Connectionism is an approach to the study of human mental processes and cognition that utilizes mathematical models known as connectionist networks or artificial neural networks.[1]
Connectionism has had many "waves" since its beginnings. The first wave appeared 1943 with Warren Sturgis McCulloch and Walter Pitts both focusing on comprehending neural circuitry through a formal and mathematical approach,[2] and Frank Rosenblatt who published the 1958 paper "The Perceptron: A Probabilistic Model For Information Storage and Organization in the Brain" in Psychological Review, while working at the Cornell Aeronautical Laboratory.[3] The first wave ended with the 1969 book about the limitations of the original perceptron idea, written by Marvin Minsky and Seymour Papert, which contributed to discouraging major funding agencies in the US from investing in connectionist research.[4] With a few noteworthy deviations, most connectionist research entered a period of inactivity until the mid-1980s. The term connectionist model was reintroduced in a 1982 paper in the journal Cognitive Science by Jerome Feldman and Dana Ballard.
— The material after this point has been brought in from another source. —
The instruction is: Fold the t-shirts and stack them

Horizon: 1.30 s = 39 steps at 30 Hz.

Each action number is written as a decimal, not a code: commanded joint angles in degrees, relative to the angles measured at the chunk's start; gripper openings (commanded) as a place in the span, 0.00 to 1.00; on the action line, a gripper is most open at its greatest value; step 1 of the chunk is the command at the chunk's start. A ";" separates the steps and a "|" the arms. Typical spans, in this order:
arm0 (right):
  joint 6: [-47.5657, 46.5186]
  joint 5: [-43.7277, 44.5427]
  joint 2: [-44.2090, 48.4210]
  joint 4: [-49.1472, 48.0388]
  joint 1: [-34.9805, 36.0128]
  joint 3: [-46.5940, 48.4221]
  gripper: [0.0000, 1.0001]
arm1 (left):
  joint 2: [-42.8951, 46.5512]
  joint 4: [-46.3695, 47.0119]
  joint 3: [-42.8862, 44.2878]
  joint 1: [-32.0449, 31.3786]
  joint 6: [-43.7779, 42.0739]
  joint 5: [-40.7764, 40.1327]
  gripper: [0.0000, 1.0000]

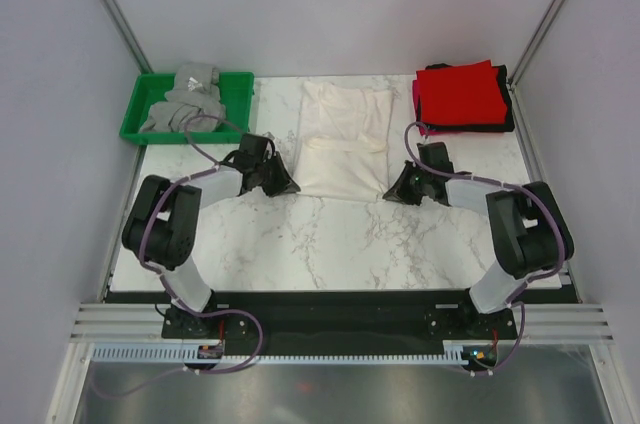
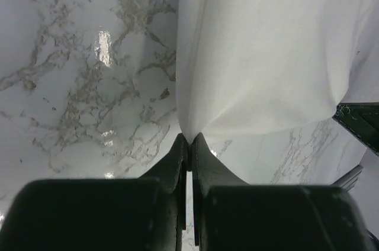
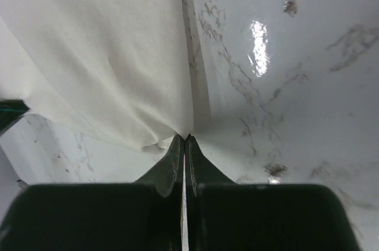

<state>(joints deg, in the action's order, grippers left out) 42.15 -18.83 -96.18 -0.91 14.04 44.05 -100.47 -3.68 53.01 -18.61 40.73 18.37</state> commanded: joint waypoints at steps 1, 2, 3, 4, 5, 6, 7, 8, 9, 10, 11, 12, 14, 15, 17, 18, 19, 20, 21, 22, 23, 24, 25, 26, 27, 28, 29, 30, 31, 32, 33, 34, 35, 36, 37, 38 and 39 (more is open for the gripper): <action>-8.13 7.40 7.31 11.35 -1.30 4.19 0.00 | 8.43 -5.09 2.53 0.16 -3.72 -5.01 0.02; -9.44 7.58 9.41 13.89 -1.82 4.90 0.00 | 10.97 -6.06 2.18 0.15 -4.69 -5.36 0.02; -9.46 7.49 10.39 14.87 -2.09 5.16 0.00 | 11.95 -6.94 1.92 0.15 -4.96 -5.19 0.02; -10.67 6.53 11.18 16.62 -2.26 5.25 0.00 | 13.09 -7.82 1.48 0.07 -5.05 -4.67 0.02; -11.12 5.92 11.89 17.34 -2.27 5.25 0.00 | 14.15 -7.83 0.09 -0.02 -4.87 -4.05 0.02; -11.30 5.30 13.37 17.95 -2.27 4.82 0.00 | 15.29 -7.92 -0.89 -0.28 -4.61 -3.87 0.02; -11.04 4.42 14.35 18.13 -2.27 4.21 0.00 | 17.56 -8.01 -1.94 -0.72 -4.26 -3.69 0.02; -10.86 3.20 15.23 18.13 -2.27 2.81 0.00 | 18.63 -8.18 -4.12 -0.81 -3.30 -3.34 0.02; -10.60 2.66 17.24 18.31 -2.27 1.92 0.00 | 19.77 -8.18 -5.19 -1.33 -2.77 -2.65 0.02; -9.99 2.22 18.39 18.40 -2.18 1.22 0.00 | 21.78 -8.10 -6.33 -1.60 -2.24 -2.29 0.02; -9.72 1.61 19.53 18.75 -2.26 -0.53 0.00 | 23.20 -8.36 -8.69 -2.04 -1.02 -2.11 0.02; -9.55 1.26 21.98 19.01 -2.18 -1.42 0.00 | 24.60 -8.45 -9.85 -2.57 -0.31 -1.68 0.02; -8.58 -0.14 24.45 20.24 -2.09 -3.78 0.00 | 29.52 -8.62 -13.88 -3.18 2.06 -1.23 0.02; -8.32 -0.50 27.07 20.77 -2.09 -4.58 0.00 | 31.19 -9.32 -15.12 -3.79 2.94 -1.15 0.02; -7.88 -0.95 29.99 23.22 -1.39 -6.77 0.00 | 37.32 -10.11 -18.89 -4.76 5.66 -0.88 0.02; -7.53 -0.86 32.96 24.10 -1.04 -7.57 0.00 | 39.62 -11.77 -19.96 -6.16 6.55 -1.32 0.02; -7.17 -1.12 34.55 25.42 -0.43 -8.45 0.00 | 41.65 -12.57 -20.92 -6.87 7.34 -1.67 0.02; -6.65 -1.47 35.96 25.86 -0.07 -10.11 0.00 | 45.67 -13.10 -23.11 -7.66 9.09 -1.93 0.02; -5.69 -1.91 38.33 26.30 0.63 -11.00 0.00 | 47.45 -14.41 -24.18 -9.15 9.97 -2.37 0.02; -4.98 -2.35 39.39 27.18 1.77 -11.70 0.00 | 49.21 -14.94 -25.06 -9.86 10.68 -2.20 0.02; -4.54 -2.35 40.45 27.80 2.39 -12.67 0.00 | 50.79 -15.56 -26.63 -10.39 12.16 -2.37 0.02; -3.66 -2.35 42.29 28.32 3.00 -12.94 0.00 | 53.16 -16.44 -26.99 -11.35 12.70 -2.37 0.02; -3.22 -1.92 43.00 29.29 3.79 -13.03 0.00 | 54.31 -18.10 -27.17 -11.53 13.14 -2.46 0.02; -2.95 -1.74 43.79 29.64 4.06 -12.59 0.00 | 55.19 -18.81 -27.09 -11.71 13.76 -2.46 0.02; -2.60 -1.65 44.49 30.00 4.15 -11.98 0.00 | 56.68 -19.43 -26.65 -11.71 13.94 -2.98 0.02; -2.34 -1.74 44.41 30.69 4.24 -11.19 0.00 | 57.13 -20.30 -25.95 -11.71 13.94 -3.51 0.02; -2.42 -1.82 43.98 31.05 4.41 -8.66 0.00 | 57.31 -21.62 -23.77 -11.71 13.68 -4.13 0.02; -2.69 -1.91 42.67 31.40 4.33 -7.15 0.00 | 56.35 -22.41 -22.18 -11.62 13.41 -5.44 0.02; -3.38 -1.91 41.61 32.36 4.33 -5.40 0.00 | 55.47 -23.03 -18.77 -11.62 13.06 -6.15 0.02; -3.74 -1.48 39.25 32.81 4.41 -1.55 0.00 | 54.16 -24.17 -17.00 -11.62 12.28 -6.76 0.02; -4.18 -1.21 37.84 33.16 4.50 0.49 0.00 | 52.84 -24.53 -15.06 -11.54 11.66 -7.81 0.02; -4.62 -0.95 36.43 33.77 4.33 2.42 0.00 | 49.35 -24.88 -11.22 -11.54 10.96 -8.35 0.02; -5.58 -0.60 34.85 33.87 4.41 6.18 0.00 | 47.66 -25.84 -9.35 -11.45 9.73 -8.87 0.02; -6.11 -0.68 31.70 34.04 4.33 7.96 0.00 | 45.99 -26.20 -7.42 -10.93 9.11 -9.66 0.02; -6.64 -0.94 29.84 34.04 4.41 9.63 0.00 | 44.06 -26.55 -5.57 -10.49 8.58 -9.67 0.02; -7.17 -1.12 28.08 34.22 4.33 13.04 0.00 | 41.26 -26.64 -2.42 -10.05 7.62 -9.76 0.02; -8.65 -1.12 24.32 34.30 4.33 14.90 0.00 | 39.66 -26.64 -1.00 -8.74 7.17 -9.67 0.02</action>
<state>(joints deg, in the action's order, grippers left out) 36.75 -20.56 -66.48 33.30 18.33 52.38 -56.93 -29.06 46.09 -29.26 51.05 11.20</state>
The second wave blossomed in the late 1980s, following a 1987 book about Parallel Distributed Processing by James L. McClelland, David E. Rumelhart et al., which introduced a couple of improvements to the simple perceptron idea, such as intermediate processors (now known as "hidden layers") alongside input and output units, and used a sigmoid activation function instead of the old "all-or-nothing" function. Their work built upon that of John Hopfield, who was a key figure investigating the mathematical characteristics of sigmoid activation functions.[3] From the late 1980s to the mid-1990s, connectionism took on an almost revolutionary tone when Schneider,[5] Terence Horgan and Tienson posed the question of whether connectionism represented a fundamental shift in psychology and so-called "good old-fashioned AI," or GOFAI.[3] Some advantages of the second wave connectionist approach included its applicability to a broad array of functions, structural approximation to biological neurons, low requirements for innate structure, and capacity for graceful degradation.[6] Its disadvantages included the difficulty in deciphering how ANNs process information or account for the compositionality of mental representations, and a resultant difficulty explaining phenomena at a higher level.[7]
The current (third) wave has been marked by advances in deep learning, which have made possible the creation of large language models.[3] The success of deep-learning networks in the past decade has greatly increased the popularity of this approach, but the complexity and scale of such networks has brought with them increased interpretability problems.[8]